▸ Problem to work on
Would you go through the records below and copy each line with the string "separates"?

▸ Given data

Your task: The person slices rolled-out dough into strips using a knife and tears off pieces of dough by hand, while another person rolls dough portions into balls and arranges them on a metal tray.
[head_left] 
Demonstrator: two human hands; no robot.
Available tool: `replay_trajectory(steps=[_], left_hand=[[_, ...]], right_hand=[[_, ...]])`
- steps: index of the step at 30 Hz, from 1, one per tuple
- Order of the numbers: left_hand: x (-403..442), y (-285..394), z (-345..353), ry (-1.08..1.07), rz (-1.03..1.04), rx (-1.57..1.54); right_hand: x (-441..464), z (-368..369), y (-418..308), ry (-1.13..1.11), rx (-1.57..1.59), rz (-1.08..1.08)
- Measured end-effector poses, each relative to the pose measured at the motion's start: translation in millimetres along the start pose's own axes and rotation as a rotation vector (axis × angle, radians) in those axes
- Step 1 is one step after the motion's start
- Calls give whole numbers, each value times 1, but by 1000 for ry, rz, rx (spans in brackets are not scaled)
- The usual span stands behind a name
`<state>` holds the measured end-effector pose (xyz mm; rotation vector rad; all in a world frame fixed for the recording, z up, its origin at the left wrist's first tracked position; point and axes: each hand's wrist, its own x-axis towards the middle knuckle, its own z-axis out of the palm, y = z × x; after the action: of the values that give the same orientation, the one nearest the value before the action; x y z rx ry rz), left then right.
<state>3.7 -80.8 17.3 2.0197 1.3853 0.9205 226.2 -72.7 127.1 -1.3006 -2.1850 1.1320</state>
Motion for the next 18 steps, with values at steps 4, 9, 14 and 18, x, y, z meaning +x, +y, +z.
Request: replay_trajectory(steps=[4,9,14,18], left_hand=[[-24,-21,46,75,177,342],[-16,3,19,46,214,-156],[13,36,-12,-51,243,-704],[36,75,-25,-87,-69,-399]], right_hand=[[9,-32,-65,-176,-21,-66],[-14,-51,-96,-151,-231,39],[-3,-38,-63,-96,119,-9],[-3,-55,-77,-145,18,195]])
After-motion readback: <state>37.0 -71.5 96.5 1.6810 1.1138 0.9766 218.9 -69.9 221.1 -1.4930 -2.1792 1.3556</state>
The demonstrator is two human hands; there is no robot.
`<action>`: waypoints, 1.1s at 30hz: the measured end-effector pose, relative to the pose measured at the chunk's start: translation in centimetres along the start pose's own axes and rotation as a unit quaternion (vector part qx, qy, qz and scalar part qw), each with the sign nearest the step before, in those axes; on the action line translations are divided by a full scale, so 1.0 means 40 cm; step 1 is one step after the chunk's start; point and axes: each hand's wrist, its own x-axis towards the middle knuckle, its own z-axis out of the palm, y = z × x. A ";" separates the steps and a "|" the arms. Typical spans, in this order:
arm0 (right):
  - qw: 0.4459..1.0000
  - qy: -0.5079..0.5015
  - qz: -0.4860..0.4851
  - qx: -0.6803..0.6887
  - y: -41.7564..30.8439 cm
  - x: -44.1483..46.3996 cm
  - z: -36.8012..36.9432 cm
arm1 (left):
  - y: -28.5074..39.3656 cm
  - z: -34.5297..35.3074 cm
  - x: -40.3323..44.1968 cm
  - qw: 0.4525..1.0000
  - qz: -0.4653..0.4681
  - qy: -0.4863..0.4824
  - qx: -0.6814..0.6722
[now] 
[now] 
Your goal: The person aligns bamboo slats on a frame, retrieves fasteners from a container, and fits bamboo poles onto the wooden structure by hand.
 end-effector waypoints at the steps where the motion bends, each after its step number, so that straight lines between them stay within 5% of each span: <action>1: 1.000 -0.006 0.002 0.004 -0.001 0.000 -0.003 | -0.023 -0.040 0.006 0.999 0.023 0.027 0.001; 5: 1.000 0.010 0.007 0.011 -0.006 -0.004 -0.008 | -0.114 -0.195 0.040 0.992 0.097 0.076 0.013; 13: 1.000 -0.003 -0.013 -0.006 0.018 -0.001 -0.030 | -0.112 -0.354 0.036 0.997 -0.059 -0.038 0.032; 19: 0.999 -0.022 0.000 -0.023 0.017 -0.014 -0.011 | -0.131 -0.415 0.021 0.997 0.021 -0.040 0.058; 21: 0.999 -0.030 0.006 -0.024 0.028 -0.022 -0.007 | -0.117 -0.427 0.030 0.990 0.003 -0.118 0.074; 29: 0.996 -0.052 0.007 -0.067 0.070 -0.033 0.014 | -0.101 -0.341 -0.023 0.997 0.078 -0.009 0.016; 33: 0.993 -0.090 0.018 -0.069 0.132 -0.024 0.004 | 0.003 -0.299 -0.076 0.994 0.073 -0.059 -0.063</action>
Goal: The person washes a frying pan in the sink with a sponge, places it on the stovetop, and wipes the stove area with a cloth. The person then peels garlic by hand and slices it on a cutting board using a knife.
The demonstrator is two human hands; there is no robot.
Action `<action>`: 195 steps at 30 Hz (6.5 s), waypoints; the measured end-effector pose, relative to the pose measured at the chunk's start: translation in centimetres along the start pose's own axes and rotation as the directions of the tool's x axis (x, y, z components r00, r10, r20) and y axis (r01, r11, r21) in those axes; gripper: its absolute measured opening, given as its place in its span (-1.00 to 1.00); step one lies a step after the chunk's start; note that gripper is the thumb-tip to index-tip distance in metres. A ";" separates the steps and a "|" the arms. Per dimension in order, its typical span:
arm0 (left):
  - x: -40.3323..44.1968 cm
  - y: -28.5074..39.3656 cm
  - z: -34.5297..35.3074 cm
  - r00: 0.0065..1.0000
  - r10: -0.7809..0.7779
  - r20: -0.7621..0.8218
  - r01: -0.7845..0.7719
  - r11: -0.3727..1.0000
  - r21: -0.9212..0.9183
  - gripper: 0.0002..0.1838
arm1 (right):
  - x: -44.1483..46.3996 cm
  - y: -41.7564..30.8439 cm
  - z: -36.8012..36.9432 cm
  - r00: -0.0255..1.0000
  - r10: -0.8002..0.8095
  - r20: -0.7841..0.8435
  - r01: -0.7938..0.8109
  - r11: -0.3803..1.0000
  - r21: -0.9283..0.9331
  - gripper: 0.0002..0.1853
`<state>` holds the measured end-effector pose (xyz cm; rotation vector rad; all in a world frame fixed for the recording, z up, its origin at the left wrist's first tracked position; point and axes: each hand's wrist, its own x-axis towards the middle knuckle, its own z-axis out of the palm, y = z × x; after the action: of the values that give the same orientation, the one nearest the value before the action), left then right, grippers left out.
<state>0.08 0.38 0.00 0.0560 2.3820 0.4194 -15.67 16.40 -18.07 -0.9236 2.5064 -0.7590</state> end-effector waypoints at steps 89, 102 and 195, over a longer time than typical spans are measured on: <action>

▸ Answer section
`<action>`: waypoints, 1.1s at 30hz: the measured end-effector pose, relative to the pose measured at the chunk's start: translation in centimetres along the start pose's own axes and rotation as a unit quaternion (vector part qx, qy, qz and scalar part qw), each with the sign nearest the step before, in those axes; on the action line translations are divided by a full scale, so 1.0 means 40 cm; step 1 is one step after the chunk's start; point and axes: each hand's wrist, its own x-axis towards the middle knuckle, its own z-axis out of the palm, y = z × x. A ";" separates the steps and a "|" the arms. Typical spans, in this order:
Action `<action>`: 195 steps at 30 Hz (6.5 s), waypoints; the measured end-effector pose, relative to the pose measured at the chunk's start: translation in centimetres along the start pose's own axes and rotation as the directions of the tool's x axis (x, y, z components r00, r10, r20) and y axis (r01, r11, r21) in those axes; gripper: its absolute measured opening, given as its place in its span (-1.00 to 1.00); step one lies a step after the chunk's start; note that gripper is the thumb-tip to index-tip distance in metres. A ";" separates the steps and a "|" the arms. Per dimension in order, its typical span:

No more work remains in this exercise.